→ PROBLEM
Look over the material below and count the lines that include "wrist". Give only the total.

→ SOURCE DATA
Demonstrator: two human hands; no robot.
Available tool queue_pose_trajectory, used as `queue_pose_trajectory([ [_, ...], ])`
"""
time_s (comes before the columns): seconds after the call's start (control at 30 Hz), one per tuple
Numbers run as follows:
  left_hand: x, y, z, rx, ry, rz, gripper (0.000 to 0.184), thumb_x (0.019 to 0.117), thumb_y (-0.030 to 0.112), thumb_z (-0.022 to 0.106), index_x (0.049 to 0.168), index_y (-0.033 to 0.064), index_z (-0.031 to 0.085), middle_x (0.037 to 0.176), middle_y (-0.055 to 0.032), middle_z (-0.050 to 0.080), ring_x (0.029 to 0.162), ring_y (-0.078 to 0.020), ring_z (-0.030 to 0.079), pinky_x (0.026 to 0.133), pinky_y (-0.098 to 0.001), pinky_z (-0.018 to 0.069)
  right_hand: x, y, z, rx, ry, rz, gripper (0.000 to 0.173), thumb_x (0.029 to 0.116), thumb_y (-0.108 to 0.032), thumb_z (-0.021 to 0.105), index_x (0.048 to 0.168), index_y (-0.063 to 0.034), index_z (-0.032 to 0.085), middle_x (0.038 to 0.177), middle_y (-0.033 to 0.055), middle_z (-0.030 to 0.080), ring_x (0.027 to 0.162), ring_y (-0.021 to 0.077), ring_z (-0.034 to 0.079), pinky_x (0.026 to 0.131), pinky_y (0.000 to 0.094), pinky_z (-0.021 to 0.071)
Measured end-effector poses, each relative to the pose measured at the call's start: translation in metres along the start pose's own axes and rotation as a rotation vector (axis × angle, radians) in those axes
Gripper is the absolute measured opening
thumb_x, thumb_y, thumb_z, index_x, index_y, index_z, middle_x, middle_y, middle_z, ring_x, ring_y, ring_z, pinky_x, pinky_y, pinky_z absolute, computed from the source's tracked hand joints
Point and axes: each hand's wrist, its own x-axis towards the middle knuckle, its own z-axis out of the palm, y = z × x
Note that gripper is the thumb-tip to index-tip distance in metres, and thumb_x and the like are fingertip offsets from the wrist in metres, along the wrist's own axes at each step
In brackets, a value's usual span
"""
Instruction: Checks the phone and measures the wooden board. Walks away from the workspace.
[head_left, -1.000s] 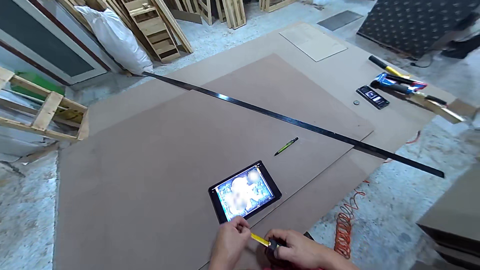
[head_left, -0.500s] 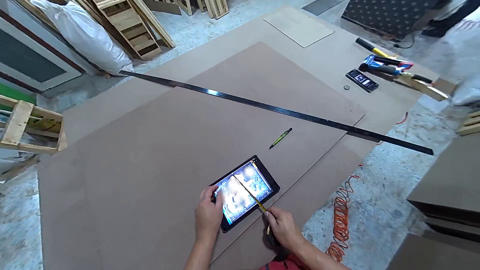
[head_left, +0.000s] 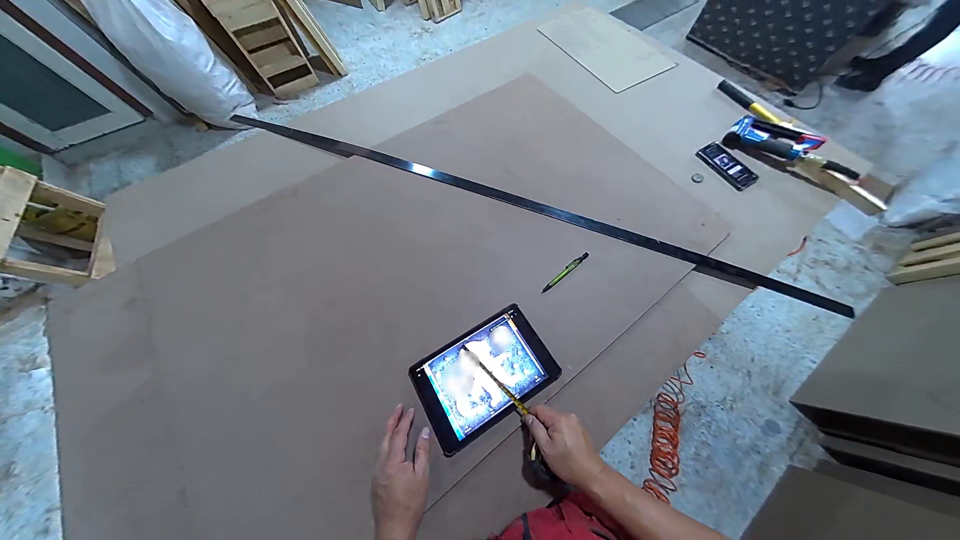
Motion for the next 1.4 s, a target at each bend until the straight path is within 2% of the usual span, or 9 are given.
queue_pose_trajectory([
  [0.23,0.002,0.005,-0.001,-0.026,-0.026,-0.055,0.049,0.1008,0.037,0.057,0.139,0.0066,0.063,0.152,-0.0122,0.054,0.138,-0.0268,0.055,0.112,-0.0479,0.0480,-0.001,0.002,0.001,0.069,0.006,0.009,0.039,0.1070,-0.041,0.042,0.110,-0.0174,0.073,0.085,0.0001,0.072,0.078,0.0137,0.070,0.074,0.0395,0.0571],
  [0.3,0.017,0.008,-0.006,-0.063,-0.057,-0.119,0.053,0.1008,0.034,0.059,0.145,0.0058,0.057,0.153,-0.0140,0.053,0.136,-0.0286,0.056,0.111,-0.0507,0.0478,-0.004,0.004,-0.002,0.308,0.089,0.031,0.033,0.1073,-0.035,0.047,0.107,-0.0156,0.073,0.086,-0.0038,0.074,0.076,0.0088,0.070,0.073,0.0336,0.0594],
  [0.4,0.068,0.021,-0.017,-0.032,-0.155,-0.199,0.056,0.1032,0.033,0.059,0.151,0.0050,0.048,0.154,-0.0191,0.048,0.134,-0.0338,0.056,0.110,-0.0534,0.0477,-0.013,0.003,-0.021,0.661,0.274,0.143,0.028,0.1072,-0.025,0.050,0.110,-0.0102,0.074,0.106,0.0003,0.077,0.096,0.0121,0.072,0.087,0.0350,0.0601],
  [0.5,0.118,0.036,-0.013,0.115,-0.313,-0.150,0.046,0.1066,0.030,0.052,0.146,0.0061,0.056,0.154,-0.0174,0.049,0.143,-0.0367,0.046,0.117,-0.0574,0.0381,-0.016,0.001,-0.040,0.901,0.302,0.285,0.029,0.1092,-0.019,0.046,0.113,-0.0034,0.070,0.116,0.0087,0.075,0.100,0.0182,0.072,0.085,0.0355,0.0585],
  [0.6,0.141,0.061,-0.003,0.249,-0.462,-0.073,0.038,0.1092,0.030,0.044,0.130,0.0100,0.069,0.139,-0.0118,0.062,0.134,-0.0310,0.054,0.113,-0.0530,0.0418,-0.015,-0.017,-0.053,1.069,0.202,0.352,0.029,0.1108,-0.018,0.043,0.118,-0.0005,0.065,0.118,0.0155,0.072,0.086,0.0240,0.073,0.074,0.0363,0.0615],
  [0.83,0.126,0.097,-0.007,0.237,-0.771,-0.404,0.065,0.1101,0.052,0.027,0.122,0.0025,0.068,0.123,-0.0209,0.069,0.121,-0.0358,0.064,0.103,-0.0597,0.0484,-0.001,-0.020,-0.045,1.234,0.182,0.392,0.028,0.1110,-0.019,0.044,0.125,-0.0010,0.059,0.128,0.0145,0.070,0.087,0.0213,0.073,0.074,0.0335,0.0603],
  [1.1,0.067,0.092,-0.001,0.048,-0.550,-0.670,0.061,0.1099,0.052,0.033,0.120,0.0027,0.068,0.118,-0.0192,0.070,0.117,-0.0331,0.065,0.101,-0.0559,0.0498,0.013,-0.015,-0.047,1.301,0.089,0.400,0.024,0.1095,-0.018,0.045,0.121,-0.0026,0.060,0.129,0.0140,0.067,0.086,0.0205,0.071,0.074,0.0336,0.0591],
  [1.3,0.034,0.089,-0.008,-0.793,-0.043,-0.761,0.047,0.1130,0.036,0.037,0.126,-0.0039,0.059,0.111,-0.0187,0.066,0.101,-0.0229,0.067,0.090,-0.0424,0.0583,0.022,-0.037,-0.063,1.326,-0.035,0.272,0.026,0.1096,-0.021,0.045,0.124,-0.0043,0.059,0.132,0.0135,0.066,0.079,0.0174,0.069,0.067,0.0308,0.0567],
  [1.4,0.033,0.084,-0.011,-1.037,0.075,-0.773,0.041,0.1130,0.026,0.038,0.136,-0.0047,0.052,0.119,-0.0197,0.064,0.106,-0.0230,0.066,0.093,-0.0411,0.0580,0.026,-0.051,-0.071,1.287,-0.119,0.190,0.029,0.1099,-0.022,0.043,0.125,-0.0034,0.060,0.129,0.0143,0.066,0.077,0.0176,0.068,0.068,0.0319,0.0573],
])
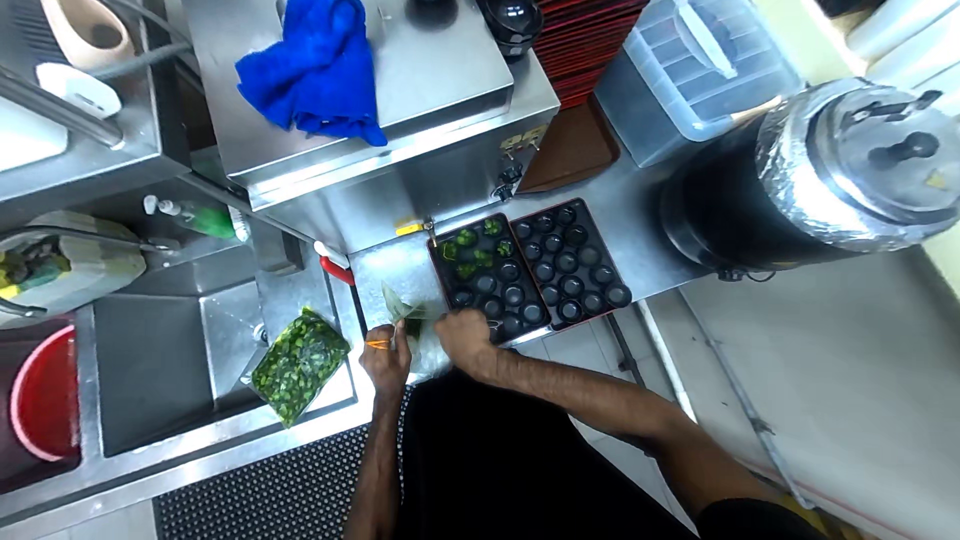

→ ANSWER TO THE PROBLEM
2